| Available data |
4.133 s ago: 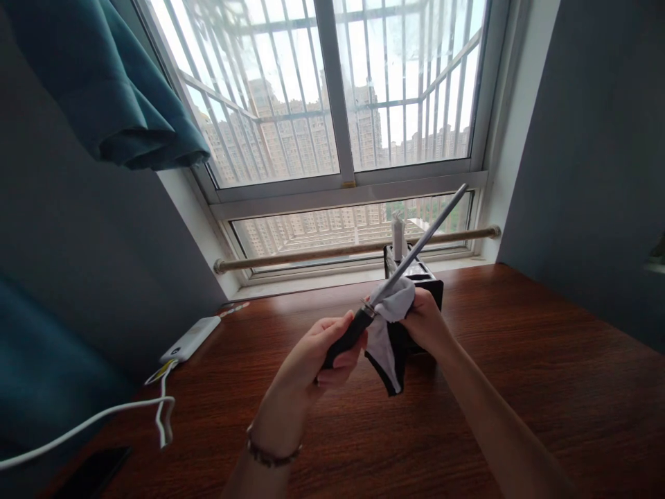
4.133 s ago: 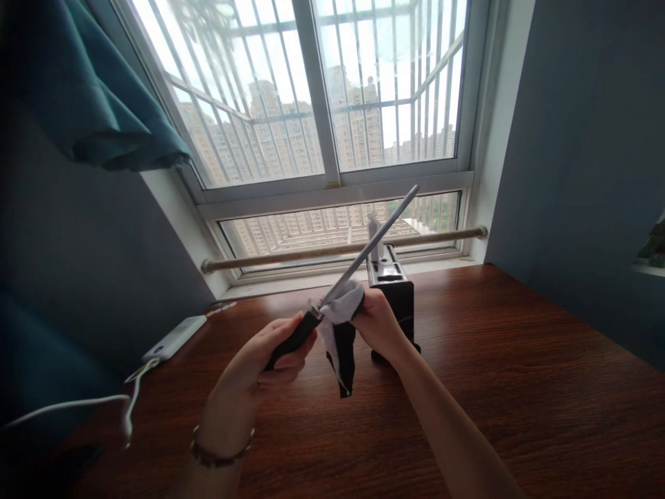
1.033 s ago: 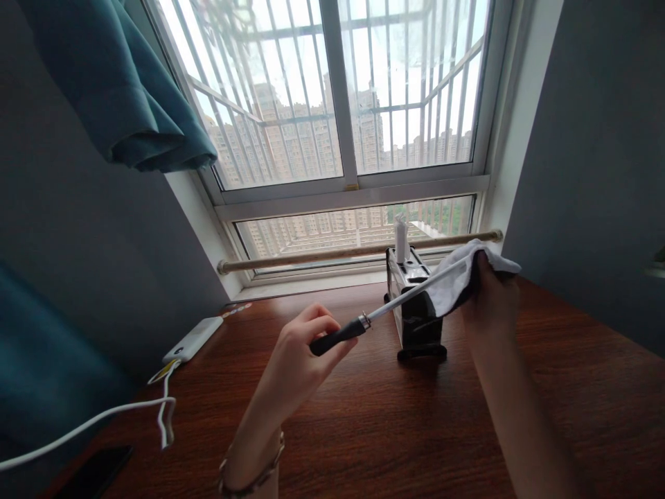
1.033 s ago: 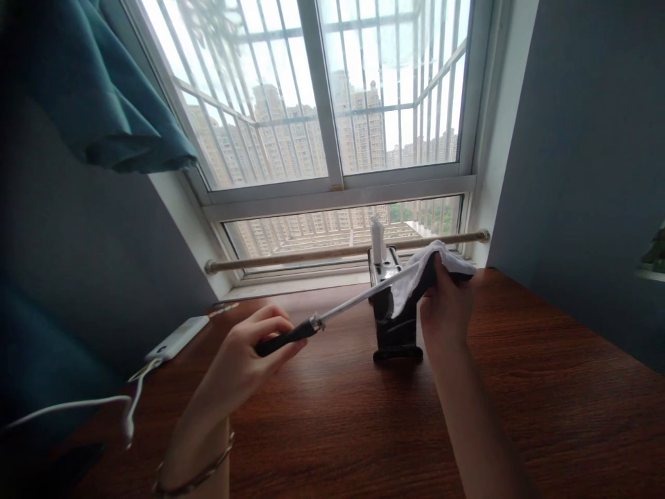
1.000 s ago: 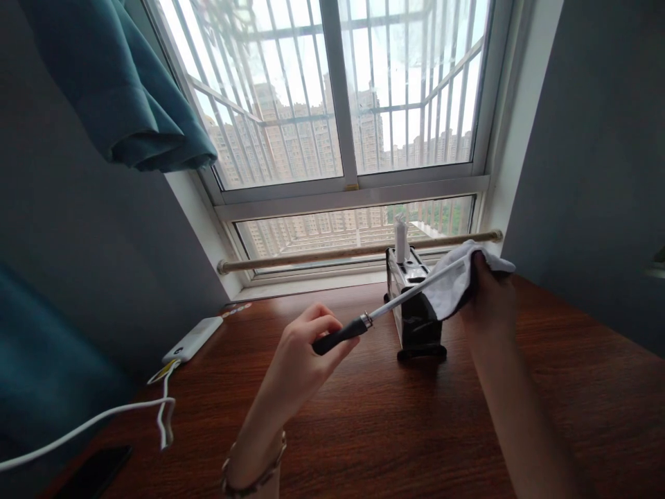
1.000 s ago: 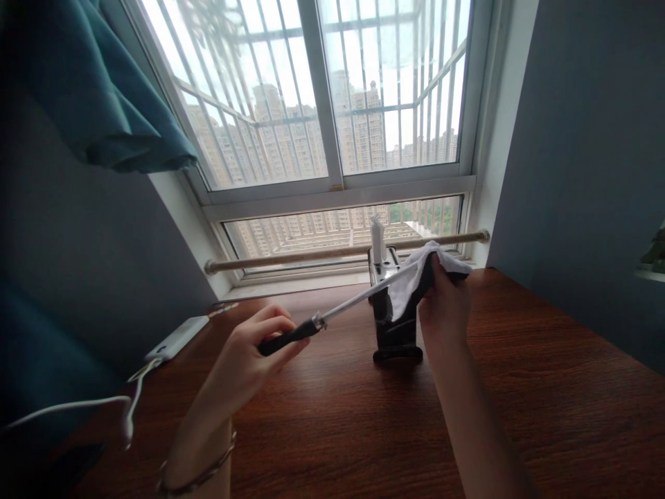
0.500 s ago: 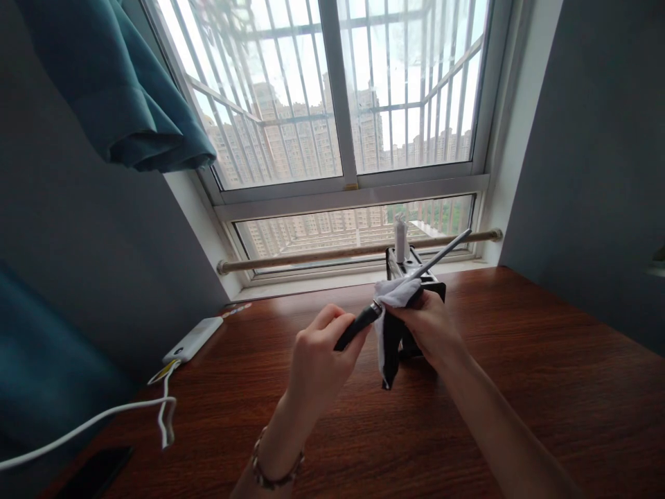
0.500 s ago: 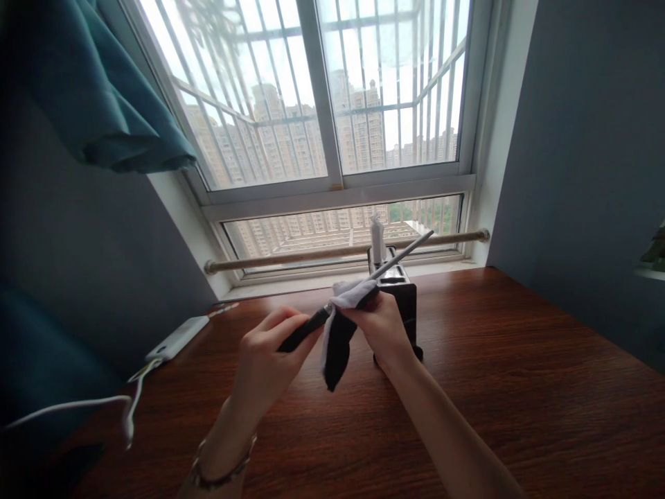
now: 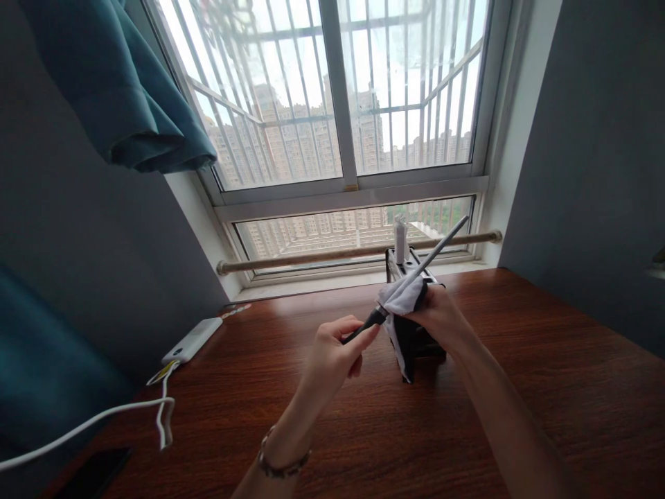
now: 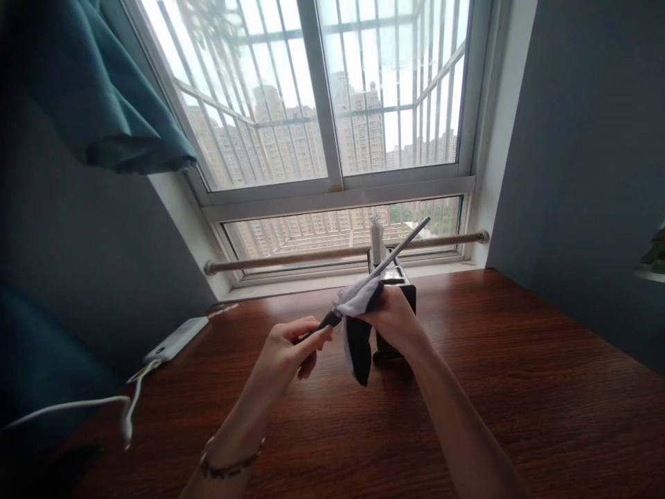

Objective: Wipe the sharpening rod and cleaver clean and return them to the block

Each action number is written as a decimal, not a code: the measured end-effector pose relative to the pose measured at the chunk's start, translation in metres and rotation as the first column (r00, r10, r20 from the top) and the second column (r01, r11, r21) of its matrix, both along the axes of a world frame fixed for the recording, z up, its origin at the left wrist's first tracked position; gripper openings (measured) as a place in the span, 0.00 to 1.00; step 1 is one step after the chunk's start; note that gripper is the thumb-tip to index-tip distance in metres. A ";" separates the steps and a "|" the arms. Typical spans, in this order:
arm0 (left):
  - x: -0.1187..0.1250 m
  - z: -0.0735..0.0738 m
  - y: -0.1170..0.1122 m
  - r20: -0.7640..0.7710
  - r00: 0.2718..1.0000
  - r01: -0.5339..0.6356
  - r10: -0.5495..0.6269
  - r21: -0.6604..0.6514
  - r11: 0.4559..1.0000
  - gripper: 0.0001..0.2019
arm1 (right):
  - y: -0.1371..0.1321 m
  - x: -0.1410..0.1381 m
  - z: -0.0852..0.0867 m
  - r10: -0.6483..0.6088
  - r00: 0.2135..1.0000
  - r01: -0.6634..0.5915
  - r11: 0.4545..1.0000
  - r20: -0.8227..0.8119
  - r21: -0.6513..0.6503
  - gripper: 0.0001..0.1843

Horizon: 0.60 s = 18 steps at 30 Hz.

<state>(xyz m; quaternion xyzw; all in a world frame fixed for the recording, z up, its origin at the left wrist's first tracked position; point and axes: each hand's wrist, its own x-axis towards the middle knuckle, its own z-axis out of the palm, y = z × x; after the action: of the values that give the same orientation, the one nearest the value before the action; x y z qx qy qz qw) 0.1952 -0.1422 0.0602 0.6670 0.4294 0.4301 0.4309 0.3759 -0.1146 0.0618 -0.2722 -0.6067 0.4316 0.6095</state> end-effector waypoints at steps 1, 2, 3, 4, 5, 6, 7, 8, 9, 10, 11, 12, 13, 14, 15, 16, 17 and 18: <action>0.000 -0.001 0.001 0.062 0.997 0.050 -0.046 -0.073 0.996 0.18 | 0.001 0.002 -0.001 0.009 1.000 -0.009 1.000 0.023 0.016 0.12; 0.000 -0.002 0.002 0.124 0.989 0.103 -0.086 -0.142 0.985 0.18 | 0.001 0.005 -0.001 0.008 0.999 -0.009 0.999 0.045 0.030 0.11; 0.001 -0.003 0.003 0.185 0.975 0.158 -0.120 -0.202 0.967 0.19 | 0.002 0.007 -0.001 0.000 0.998 -0.003 0.999 0.065 0.043 0.10; 0.002 -0.004 0.005 0.247 0.957 0.216 -0.151 -0.258 0.942 0.19 | 0.002 0.010 -0.002 -0.011 0.996 0.006 0.998 0.085 0.055 0.10; 0.002 -0.006 0.006 0.317 0.931 0.286 -0.184 -0.316 0.905 0.19 | 0.002 0.013 -0.002 -0.022 0.994 0.015 0.997 0.103 0.069 0.09; 0.003 -0.007 0.007 0.393 0.893 0.373 -0.219 -0.372 0.850 0.19 | 0.002 0.015 -0.002 -0.037 0.992 0.026 0.996 0.119 0.087 0.09; 0.005 -0.008 0.009 0.472 0.845 0.468 -0.252 -0.421 0.777 0.19 | 0.002 0.018 -0.002 -0.057 0.989 0.043 0.994 0.137 0.105 0.08; 0.006 -0.010 0.010 0.546 0.791 0.557 -0.276 -0.456 0.694 0.20 | 0.002 0.021 -0.003 -0.078 0.983 0.059 0.991 0.163 0.122 0.07; 0.007 -0.011 0.012 0.606 0.741 0.629 -0.290 -0.474 0.616 0.20 | 0.003 0.024 -0.003 -0.099 0.976 0.073 0.988 0.196 0.136 0.07; 0.009 -0.013 0.012 0.643 0.706 0.673 -0.295 -0.481 0.561 0.20 | 0.004 0.026 -0.004 -0.116 0.967 0.084 0.986 0.225 0.147 0.07; 0.010 -0.014 0.013 0.654 0.697 0.682 -0.293 -0.479 0.552 0.20 | 0.004 0.028 -0.004 -0.126 0.961 0.090 0.984 0.247 0.151 0.07; 0.012 -0.015 0.013 0.643 0.711 0.660 -0.287 -0.467 0.589 0.20 | 0.005 0.029 -0.005 -0.130 0.958 0.094 0.984 0.254 0.149 0.08; 0.014 -0.017 0.013 0.610 0.742 0.611 -0.278 -0.444 0.655 0.19 | 0.006 0.030 -0.005 -0.133 0.961 0.101 0.985 0.242 0.140 0.08; 0.015 -0.018 0.012 0.562 0.783 0.543 -0.266 -0.410 0.733 0.18 | 0.007 0.031 -0.005 -0.142 0.968 0.117 0.985 0.208 0.128 0.09; 0.016 -0.019 0.011 0.500 0.829 0.465 -0.251 -0.366 0.806 0.18 | 0.008 0.032 -0.005 -0.161 0.974 0.144 0.983 0.161 0.111 0.09; 0.017 -0.020 0.010 0.433 0.870 0.390 -0.236 -0.313 0.866 0.18 | 0.009 0.033 -0.005 -0.185 0.977 0.175 0.980 0.107 0.091 0.10; 0.018 -0.019 0.008 0.364 0.904 0.329 -0.223 -0.261 0.908 0.18 | 0.010 0.034 -0.004 -0.212 0.976 0.208 0.975 0.055 0.071 0.10; 0.018 -0.019 0.007 0.293 0.933 0.279 -0.209 -0.220 0.935 0.19 | 0.010 0.036 -0.004 -0.237 0.971 0.237 0.970 0.002 0.053 0.10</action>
<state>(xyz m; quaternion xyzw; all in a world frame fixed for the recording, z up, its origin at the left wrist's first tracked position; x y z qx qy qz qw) 0.2131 -0.1354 0.0414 0.5903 0.3333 0.3986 0.6178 0.4118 -0.1042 0.0581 -0.3286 -0.5835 0.3387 0.6609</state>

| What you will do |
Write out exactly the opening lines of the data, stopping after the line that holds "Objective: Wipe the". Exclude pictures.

| Reply to the exercise |
4.133 s ago: 
4.133 s ago: 
1.033 s ago: 
1.033 s ago: 
1.000 s ago: 
1.000 s ago: 
0.500 s ago: 
0.500 s ago: 
now: 
now: 

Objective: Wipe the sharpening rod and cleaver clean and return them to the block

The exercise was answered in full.